Type | Format | Package |
---|---|---|
raw | mzML, mzXML, netCDF, mzData | mzR (read) |
identification | mzIdentML | mzR (read) and mzID (read) |
quantitation | mzQuantML | |
peak lists | mgf | MSnbase (read/write) |
other | mzTab | MSnbase (read) |
MS-based proteomics data is disseminated through the ProteomeXchange infrastructure, which centrally coordinates submission, storage and dissemination through multiple data repositories, such as the PRIDE data base at the EBI for MS/MS experiments, PASSEL at the ISB for SRM data and the MassIVE resource. The rpx is an interface to ProteomeXchange and provides a basic access to PX data.
library("rpx")
pxannounced()
## 15 new ProteomeXchange annoucements
## Data.Set Publication.Data Message
## 1 PXD010862 2019-05-06 14:47:47 New
## 2 PXD013015 2019-05-06 14:34:16 New
## 3 PXD013546 2019-05-06 14:27:06 New
## 4 PXD010307 2019-05-06 14:20:15 New
## 5 PXD013397 2019-05-06 14:15:20 New
## 6 PXD010168 2019-05-06 14:13:43 New
## 7 PXD012877 2019-05-06 14:03:00 New
## 8 PXD011588 2019-05-06 13:42:46 New
## 9 PXD012379 2019-05-06 13:31:53 New
## 10 PXD013425 2019-05-06 13:26:35 New
## 11 PXD013702 2019-05-06 13:24:59 New
## 12 PXD010791 2019-05-05 02:13:41 New
## 13 PXD010790 2019-05-05 00:29:31 New
## 14 PXD010959 2019-05-04 10:35:53 New
## 15 PXD013097 2019-05-04 10:24:28 New
Using the unique PXD000001
identifier, we can retrieve the relevant
metadata that will be stored in a PXDataset
object. The names of the
files available in this data can be retrieved with the pxfiles
accessor function.
px <- PXDataset("PXD000001")
px
## Object of class "PXDataset"
## Id: PXD000001 with 12 files
## [1] 'F063721.dat' ... [12] 'generated'
## Use 'pxfiles(.)' to see all files.
pxfiles(px)
## [1] "F063721.dat"
## [2] "F063721.dat-mztab.txt"
## [3] "PRIDE_Exp_Complete_Ac_22134.xml.gz"

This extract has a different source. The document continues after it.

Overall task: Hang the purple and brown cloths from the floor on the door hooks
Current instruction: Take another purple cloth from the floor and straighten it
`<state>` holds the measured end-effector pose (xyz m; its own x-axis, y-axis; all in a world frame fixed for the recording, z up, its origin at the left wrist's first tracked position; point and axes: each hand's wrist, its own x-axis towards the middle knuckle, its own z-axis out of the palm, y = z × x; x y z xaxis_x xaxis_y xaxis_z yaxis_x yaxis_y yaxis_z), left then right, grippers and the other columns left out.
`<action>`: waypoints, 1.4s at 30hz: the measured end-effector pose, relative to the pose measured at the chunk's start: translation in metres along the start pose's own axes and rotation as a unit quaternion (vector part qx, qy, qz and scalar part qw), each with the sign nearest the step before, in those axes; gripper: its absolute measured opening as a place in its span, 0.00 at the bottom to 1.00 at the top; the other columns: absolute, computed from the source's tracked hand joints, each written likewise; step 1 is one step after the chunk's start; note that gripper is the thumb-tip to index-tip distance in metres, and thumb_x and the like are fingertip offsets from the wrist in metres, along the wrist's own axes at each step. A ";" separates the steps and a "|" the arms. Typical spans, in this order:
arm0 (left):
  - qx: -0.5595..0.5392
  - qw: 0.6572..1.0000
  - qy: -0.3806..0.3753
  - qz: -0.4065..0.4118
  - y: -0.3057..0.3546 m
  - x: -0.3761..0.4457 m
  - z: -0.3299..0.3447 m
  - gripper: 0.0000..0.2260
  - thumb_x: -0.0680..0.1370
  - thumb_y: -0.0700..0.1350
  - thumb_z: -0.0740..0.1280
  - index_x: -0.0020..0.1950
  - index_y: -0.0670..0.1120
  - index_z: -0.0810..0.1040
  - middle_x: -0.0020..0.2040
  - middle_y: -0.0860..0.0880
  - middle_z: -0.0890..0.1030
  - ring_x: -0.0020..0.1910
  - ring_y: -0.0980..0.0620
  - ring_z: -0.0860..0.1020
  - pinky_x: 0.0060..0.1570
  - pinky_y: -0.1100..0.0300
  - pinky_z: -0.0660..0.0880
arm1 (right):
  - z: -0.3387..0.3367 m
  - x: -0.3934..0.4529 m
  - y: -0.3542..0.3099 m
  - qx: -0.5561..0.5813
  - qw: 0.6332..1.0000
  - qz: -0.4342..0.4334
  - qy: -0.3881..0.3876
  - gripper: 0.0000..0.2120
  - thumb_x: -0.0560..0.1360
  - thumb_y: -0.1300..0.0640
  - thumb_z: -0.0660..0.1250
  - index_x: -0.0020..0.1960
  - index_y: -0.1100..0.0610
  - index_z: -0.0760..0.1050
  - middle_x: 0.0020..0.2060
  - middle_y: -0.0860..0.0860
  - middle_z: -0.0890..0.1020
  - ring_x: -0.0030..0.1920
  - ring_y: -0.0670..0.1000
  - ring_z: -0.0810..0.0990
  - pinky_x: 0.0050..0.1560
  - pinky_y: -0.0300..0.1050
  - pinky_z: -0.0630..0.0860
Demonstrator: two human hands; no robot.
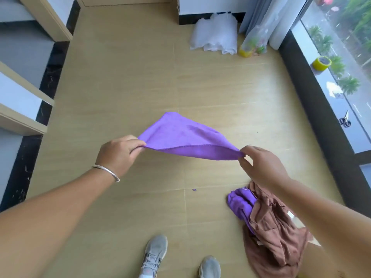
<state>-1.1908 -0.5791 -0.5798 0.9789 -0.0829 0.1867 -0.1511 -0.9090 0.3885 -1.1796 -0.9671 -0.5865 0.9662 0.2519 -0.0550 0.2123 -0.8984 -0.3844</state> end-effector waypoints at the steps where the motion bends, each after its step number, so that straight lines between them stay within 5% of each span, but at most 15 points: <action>1: 0.014 1.000 -0.016 0.010 -0.002 -0.021 0.016 0.05 0.73 0.44 0.70 0.44 0.47 0.85 0.43 0.50 0.84 0.38 0.46 0.81 0.35 0.54 0.75 | 0.020 -0.011 0.003 -0.027 0.999 -0.017 -0.017 0.03 0.74 0.57 0.66 0.47 0.55 0.77 0.40 0.49 0.81 0.41 0.55 0.78 0.34 0.43 0.64; 7: 0.058 0.990 -0.125 0.030 -0.029 -0.146 0.133 0.09 0.63 0.35 0.80 0.37 0.46 0.84 0.37 0.50 0.83 0.33 0.48 0.81 0.30 0.57 0.75 | 0.173 -0.083 0.026 -0.138 0.974 -0.030 -0.177 0.01 0.68 0.60 0.64 0.40 0.58 0.74 0.37 0.54 0.80 0.42 0.59 0.78 0.39 0.48 0.70; 11: 0.077 0.971 -0.223 0.034 -0.046 -0.234 0.218 0.10 0.60 0.36 0.80 0.33 0.46 0.82 0.33 0.51 0.80 0.31 0.49 0.80 0.28 0.60 0.74 | 0.275 -0.141 0.044 -0.153 0.957 -0.052 -0.240 0.08 0.61 0.65 0.70 0.37 0.58 0.73 0.32 0.55 0.78 0.35 0.59 0.78 0.32 0.45 0.65; 15: 0.106 0.927 -0.360 0.014 -0.061 -0.309 0.285 0.01 0.72 0.43 0.72 0.40 0.47 0.82 0.40 0.51 0.82 0.43 0.47 0.81 0.39 0.57 0.75 | 0.354 -0.196 0.061 -0.167 0.938 -0.062 -0.298 0.09 0.67 0.66 0.64 0.46 0.56 0.72 0.40 0.54 0.79 0.41 0.58 0.79 0.35 0.45 0.61; 18: 0.157 0.881 -0.445 0.016 -0.066 -0.362 0.323 0.07 0.78 0.48 0.62 0.49 0.49 0.79 0.49 0.52 0.81 0.52 0.49 0.78 0.46 0.56 0.71 | 0.398 -0.239 0.070 -0.197 0.911 -0.055 -0.358 0.13 0.71 0.65 0.59 0.53 0.53 0.70 0.46 0.51 0.76 0.46 0.56 0.78 0.38 0.45 0.63; 22: 0.161 0.855 -0.492 -0.013 -0.068 -0.406 0.342 0.07 0.81 0.51 0.59 0.51 0.50 0.74 0.50 0.51 0.80 0.52 0.47 0.77 0.41 0.56 0.66 | 0.427 -0.269 0.077 -0.200 0.894 -0.033 -0.400 0.14 0.73 0.65 0.58 0.55 0.53 0.72 0.50 0.52 0.75 0.50 0.56 0.76 0.41 0.45 0.63; 27: 0.055 0.896 -0.417 -0.141 -0.082 -0.395 0.347 0.04 0.79 0.48 0.62 0.50 0.50 0.76 0.46 0.52 0.81 0.46 0.45 0.77 0.38 0.55 0.69 | 0.437 -0.259 0.087 -0.162 0.911 0.008 -0.380 0.09 0.71 0.59 0.59 0.48 0.53 0.75 0.46 0.51 0.76 0.49 0.55 0.75 0.40 0.45 0.63; 33: -0.022 0.935 -0.300 -0.187 -0.099 -0.323 0.361 0.06 0.78 0.42 0.65 0.51 0.50 0.80 0.47 0.51 0.81 0.46 0.45 0.78 0.40 0.54 0.73 | 0.438 -0.204 0.098 -0.020 0.968 0.106 -0.227 0.11 0.77 0.54 0.60 0.40 0.59 0.72 0.37 0.53 0.75 0.39 0.60 0.76 0.33 0.48 0.67; 42: -0.039 0.983 -0.131 -0.125 -0.152 -0.170 0.413 0.07 0.79 0.38 0.63 0.54 0.42 0.79 0.50 0.43 0.81 0.50 0.40 0.77 0.46 0.50 0.73 | 0.447 -0.056 0.135 0.118 0.968 0.220 -0.005 0.06 0.78 0.52 0.61 0.46 0.53 0.74 0.37 0.48 0.78 0.38 0.53 0.74 0.36 0.46 0.68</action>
<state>-1.2770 -0.5956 -1.0431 0.9870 0.0274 -0.1581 0.0985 -0.8812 0.4624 -1.2705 -0.9414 -1.0467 0.9539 -0.1316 -0.2698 -0.2597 -0.8125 -0.5219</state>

## [4] "PRIDE_Exp_mzData_Ac_22134.xml.gz"
## [5] "PXD000001_mztab.txt"
## [6] "README.txt"
## [7] "TMT_Erwinia_1uLSike_Top10HCD_isol2_45stepped_60min_01-20141210.mzML"
## [8] "TMT_Erwinia_1uLSike_Top10HCD_isol2_45stepped_60min_01-20141210.mzXML"

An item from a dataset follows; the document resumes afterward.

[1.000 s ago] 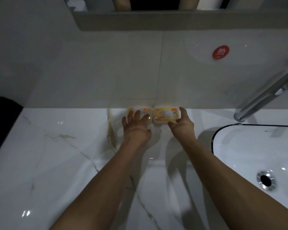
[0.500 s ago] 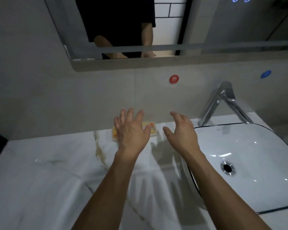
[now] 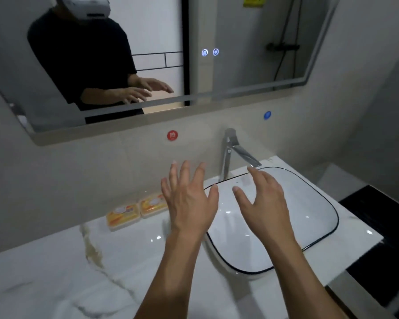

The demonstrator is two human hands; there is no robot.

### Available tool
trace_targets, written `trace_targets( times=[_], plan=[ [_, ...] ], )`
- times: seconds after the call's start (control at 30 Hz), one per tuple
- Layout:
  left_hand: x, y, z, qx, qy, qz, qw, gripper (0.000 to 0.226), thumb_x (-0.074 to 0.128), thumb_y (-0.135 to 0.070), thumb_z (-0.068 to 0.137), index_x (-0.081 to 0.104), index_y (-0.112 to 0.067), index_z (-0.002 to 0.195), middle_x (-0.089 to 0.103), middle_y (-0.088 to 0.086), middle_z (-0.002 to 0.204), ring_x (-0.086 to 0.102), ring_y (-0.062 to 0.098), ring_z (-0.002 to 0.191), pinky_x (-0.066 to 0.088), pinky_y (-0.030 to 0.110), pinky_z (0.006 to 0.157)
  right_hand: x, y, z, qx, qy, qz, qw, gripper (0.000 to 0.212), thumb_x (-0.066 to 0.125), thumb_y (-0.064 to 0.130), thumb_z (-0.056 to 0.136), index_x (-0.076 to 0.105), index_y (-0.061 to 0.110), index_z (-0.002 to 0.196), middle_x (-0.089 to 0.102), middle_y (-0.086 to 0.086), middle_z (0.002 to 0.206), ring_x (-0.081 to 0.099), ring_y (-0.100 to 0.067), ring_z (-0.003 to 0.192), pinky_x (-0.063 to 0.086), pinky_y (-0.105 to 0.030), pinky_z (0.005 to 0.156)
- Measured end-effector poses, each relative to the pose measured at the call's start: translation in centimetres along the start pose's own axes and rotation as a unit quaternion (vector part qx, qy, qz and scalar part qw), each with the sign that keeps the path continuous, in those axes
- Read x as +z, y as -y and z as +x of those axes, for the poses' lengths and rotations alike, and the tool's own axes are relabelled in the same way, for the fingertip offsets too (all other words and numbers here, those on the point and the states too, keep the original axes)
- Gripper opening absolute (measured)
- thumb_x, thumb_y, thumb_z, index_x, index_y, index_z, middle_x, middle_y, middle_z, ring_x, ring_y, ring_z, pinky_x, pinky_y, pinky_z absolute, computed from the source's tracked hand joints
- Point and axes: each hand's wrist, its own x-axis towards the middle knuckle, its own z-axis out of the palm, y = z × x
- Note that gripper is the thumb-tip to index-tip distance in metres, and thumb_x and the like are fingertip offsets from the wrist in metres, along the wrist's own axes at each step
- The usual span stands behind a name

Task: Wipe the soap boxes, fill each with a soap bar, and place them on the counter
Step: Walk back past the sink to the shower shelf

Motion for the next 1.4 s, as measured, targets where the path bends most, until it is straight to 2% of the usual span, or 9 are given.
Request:
trace_targets(
  times=[0.27,0.43,0.53,0.87,1.17,1.4],
  plan=[
    [2.6,-11.0,-3.5,0.066,0.023,-0.064,0.996,0.056,0.05,-0.047,0.096,0.038,-0.034,0.149,0.025,0.001,0.162,0.002,0.023,0.153,0.006,0.05,0.121,-8.7,-7.6,-2.6,0.065,-0.06,-0.001,0.996,0.06,0.057,0.043,0.097,0.04,0.025,0.151,0.041,-0.004,0.156,0.03,-0.02,0.146,0.031,-0.041,0.117],
    [5.3,-18.5,-7.6,0.119,0.05,-0.086,0.988,0.058,0.052,-0.047,0.094,0.039,-0.034,0.149,0.027,0.0,0.161,0.007,0.024,0.152,0.008,0.049,0.121,-15.5,-14.0,-5.6,0.117,-0.097,-0.01,0.988,0.059,0.059,0.041,0.096,0.042,0.022,0.15,0.042,-0.007,0.153,0.034,-0.023,0.143,0.034,-0.046,0.116],
    [7.6,-22.6,-10.4,0.145,0.084,-0.086,0.982,0.059,0.05,-0.049,0.095,0.035,-0.036,0.151,0.023,-0.001,0.162,0.004,0.024,0.152,0.004,0.048,0.121,-19.3,-17.8,-7.7,0.15,-0.121,-0.027,0.981,0.06,0.059,0.041,0.096,0.041,0.021,0.15,0.042,-0.006,0.154,0.035,-0.023,0.143,0.034,-0.042,0.116],
    [13.8,-37.2,-17.7,0.276,0.17,-0.133,0.937,0.059,0.049,-0.051,0.096,0.033,-0.037,0.151,0.023,-0.001,0.162,0.003,0.022,0.153,0.003,0.048,0.122,-29.4,-28.1,-13.2,0.244,-0.197,-0.05,0.948,0.063,0.057,0.044,0.097,0.036,0.023,0.154,0.038,-0.005,0.157,0.03,-0.02,0.147,0.03,-0.043,0.119],
    [18.6,-45.3,-17.5,0.334,0.221,-0.142,0.905,0.06,0.048,-0.05,0.096,0.03,-0.036,0.152,0.02,-0.001,0.163,0.001,0.022,0.153,0.004,0.048,0.123,-33.4,-34.7,-12.1,0.294,-0.244,-0.06,0.922,0.062,0.06,0.04,0.096,0.04,0.021,0.152,0.044,-0.006,0.153,0.036,-0.021,0.143,0.032,-0.041,0.117],
    [24.5,-51.5,-12.8,0.358,0.237,-0.155,0.89,0.061,0.048,-0.051,0.096,0.029,-0.036,0.152,0.021,0.0,0.163,0.002,0.022,0.153,0.002,0.048,0.122,-35.5,-40.4,-6.5,0.321,-0.256,-0.079,0.908,0.061,0.06,0.04,0.097,0.041,0.02,0.152,0.046,-0.003,0.15,0.038,-0.02,0.141,0.031,-0.036,0.115]
  ],
)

## [9] "TMT_Erwinia_1uLSike_Top10HCD_isol2_45stepped_60min_01.mzXML"
## [10] "TMT_Erwinia_1uLSike_Top10HCD_isol2_45stepped_60min_01.raw"
## [11] "erwinia_carotovora.fasta"
## [12] "generated"
Other metadata for the px
data set:
pxtax(px)
## [1] "Erwinia carotovora"
pxurl(px)
## [1] "ftp://ftp.pride.ebi.ac.uk/pride/data/archive/2012/03/PXD000001"
pxref(px)
## [1] "Gatto L, Christoforou A. Using R and Bioconductor for proteomics data analysis. Biochim Biophys Acta. 2014 1844(1 pt a):42-51"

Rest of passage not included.